■ **Work required**
List each line of the data that holds the word "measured".

■ **Data segment**

━━━━━━━━━━

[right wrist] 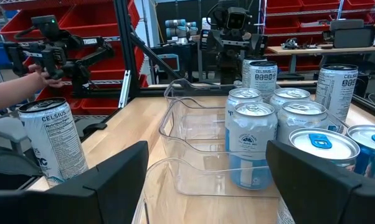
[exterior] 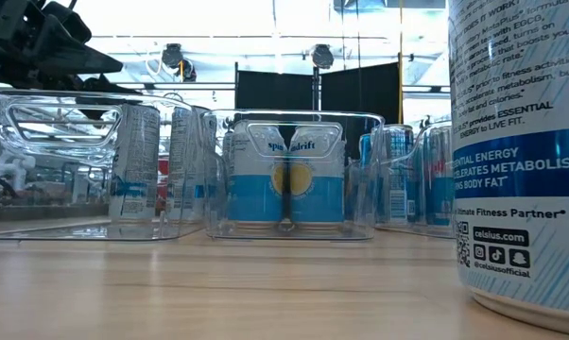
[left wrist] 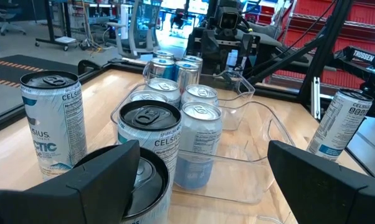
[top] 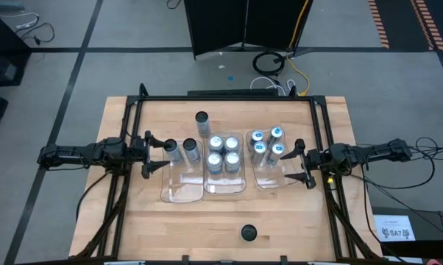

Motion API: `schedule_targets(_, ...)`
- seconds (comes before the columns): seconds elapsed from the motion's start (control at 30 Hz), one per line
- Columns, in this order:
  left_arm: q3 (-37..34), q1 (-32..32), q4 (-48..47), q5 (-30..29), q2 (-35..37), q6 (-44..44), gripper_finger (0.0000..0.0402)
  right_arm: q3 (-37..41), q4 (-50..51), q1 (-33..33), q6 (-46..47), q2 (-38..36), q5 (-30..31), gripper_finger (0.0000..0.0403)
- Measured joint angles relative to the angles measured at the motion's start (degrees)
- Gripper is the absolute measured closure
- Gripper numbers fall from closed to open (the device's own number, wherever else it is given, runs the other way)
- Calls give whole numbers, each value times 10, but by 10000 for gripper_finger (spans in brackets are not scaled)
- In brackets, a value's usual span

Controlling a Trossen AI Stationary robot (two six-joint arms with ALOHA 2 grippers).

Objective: Sort soda cans
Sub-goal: Put the bottom white soda can into the left transparent bin

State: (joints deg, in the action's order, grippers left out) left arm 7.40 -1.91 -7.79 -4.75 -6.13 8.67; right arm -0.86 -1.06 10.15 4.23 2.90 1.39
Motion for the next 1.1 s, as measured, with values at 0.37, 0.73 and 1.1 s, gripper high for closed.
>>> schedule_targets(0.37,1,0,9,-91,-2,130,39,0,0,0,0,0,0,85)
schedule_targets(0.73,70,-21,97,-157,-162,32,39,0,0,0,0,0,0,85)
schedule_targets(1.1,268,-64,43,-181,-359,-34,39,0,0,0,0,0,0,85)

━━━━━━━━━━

■ **Exercise solution**
- Measured joint angles relative to the angles measured at the motion's start (degrees)
- Gripper is the absolute measured closure
Motion for the next 1.1 s, as measured, with values at 0.37, 0.73 and 1.1 s, gripper high for closed.

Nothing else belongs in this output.